How is acquired diaphragmatic expansion caused?

  Diaphragmatic bulge, also known as abdominal organ protrusion and diaphragmatic bulge, belongs to the category of diaphragmatic weakness, which refers to a decrease in the intensity of diaphragmatic activity and includes diaphragmatic palsy and diaphragmatic bulge disorder. The disease is divided into congenital and acquired. For congenital diaphragm bulge, there are no effective preventive measures. In the case of acquired diaphragmatic bulge, however, early knowledge of the causes and prevention can effectively reduce the chances of developing the disease.  Causes of acquired diaphragmatic bulge: Acquired diaphragmatic bulge is caused by injury or lesion of the phrenic nerve and is characterized by atrophy of the transverse muscles of the diaphragm.

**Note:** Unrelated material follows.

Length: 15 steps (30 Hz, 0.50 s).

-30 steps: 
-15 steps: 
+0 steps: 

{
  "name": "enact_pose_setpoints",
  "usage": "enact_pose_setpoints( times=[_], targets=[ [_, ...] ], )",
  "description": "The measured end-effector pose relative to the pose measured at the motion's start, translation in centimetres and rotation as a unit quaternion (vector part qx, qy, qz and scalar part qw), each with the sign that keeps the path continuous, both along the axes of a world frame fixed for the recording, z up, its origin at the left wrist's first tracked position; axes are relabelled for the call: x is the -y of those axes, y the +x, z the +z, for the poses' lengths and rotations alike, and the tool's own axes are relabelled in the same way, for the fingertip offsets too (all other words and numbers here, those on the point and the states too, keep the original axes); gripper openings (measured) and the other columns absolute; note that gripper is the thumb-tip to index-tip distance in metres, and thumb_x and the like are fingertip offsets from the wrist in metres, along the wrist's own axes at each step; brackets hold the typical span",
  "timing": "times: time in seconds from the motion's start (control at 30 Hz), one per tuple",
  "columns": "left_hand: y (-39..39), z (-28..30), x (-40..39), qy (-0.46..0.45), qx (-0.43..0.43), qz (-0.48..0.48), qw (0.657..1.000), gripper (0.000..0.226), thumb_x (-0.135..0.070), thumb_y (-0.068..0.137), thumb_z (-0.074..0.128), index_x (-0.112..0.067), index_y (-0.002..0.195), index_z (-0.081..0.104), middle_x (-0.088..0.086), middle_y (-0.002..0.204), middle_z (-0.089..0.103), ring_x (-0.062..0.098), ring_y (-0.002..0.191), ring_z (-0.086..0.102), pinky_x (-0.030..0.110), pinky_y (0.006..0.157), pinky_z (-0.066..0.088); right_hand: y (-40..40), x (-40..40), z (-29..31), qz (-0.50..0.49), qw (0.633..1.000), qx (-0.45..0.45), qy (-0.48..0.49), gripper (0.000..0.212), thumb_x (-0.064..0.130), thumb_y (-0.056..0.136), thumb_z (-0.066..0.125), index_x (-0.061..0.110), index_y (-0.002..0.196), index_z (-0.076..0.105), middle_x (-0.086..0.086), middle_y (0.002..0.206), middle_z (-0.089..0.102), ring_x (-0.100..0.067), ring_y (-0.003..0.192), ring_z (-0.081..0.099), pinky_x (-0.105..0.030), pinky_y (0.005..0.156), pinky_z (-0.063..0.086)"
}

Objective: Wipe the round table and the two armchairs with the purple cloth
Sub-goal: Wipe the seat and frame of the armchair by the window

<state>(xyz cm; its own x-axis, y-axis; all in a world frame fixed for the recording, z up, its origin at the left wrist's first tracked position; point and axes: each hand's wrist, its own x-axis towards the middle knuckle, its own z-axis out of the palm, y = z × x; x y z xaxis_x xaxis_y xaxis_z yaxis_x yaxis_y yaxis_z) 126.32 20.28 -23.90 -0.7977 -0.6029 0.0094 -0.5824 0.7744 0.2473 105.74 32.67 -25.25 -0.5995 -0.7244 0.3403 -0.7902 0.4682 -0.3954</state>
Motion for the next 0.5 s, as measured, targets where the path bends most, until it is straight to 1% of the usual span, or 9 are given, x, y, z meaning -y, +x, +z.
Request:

In infants, injury during birth injury, congenital heart disease, or surgery for mediastinal tumors is the most common cause.  In adults, invasion of malignant tumors (e.g., lung cancer, thymoma, malignant germ cell tumors, non-Hodgkin’s disease), the effect of ice shavings cooling the surface of the heart during direct cardiac surgery, surgical injuries (e.g., mediastinotomy, resection of intrathoracic or cervical masses, subclavian or jugular vein catheter and electrode placement) and trauma to the cervical spinal cord predispose to phrenic nerve palsy and diaphragmatic bulge.  Idiopathic phrenic nerve palsy and diaphragmatic bulge in adults may be the result of subclinical viral infection.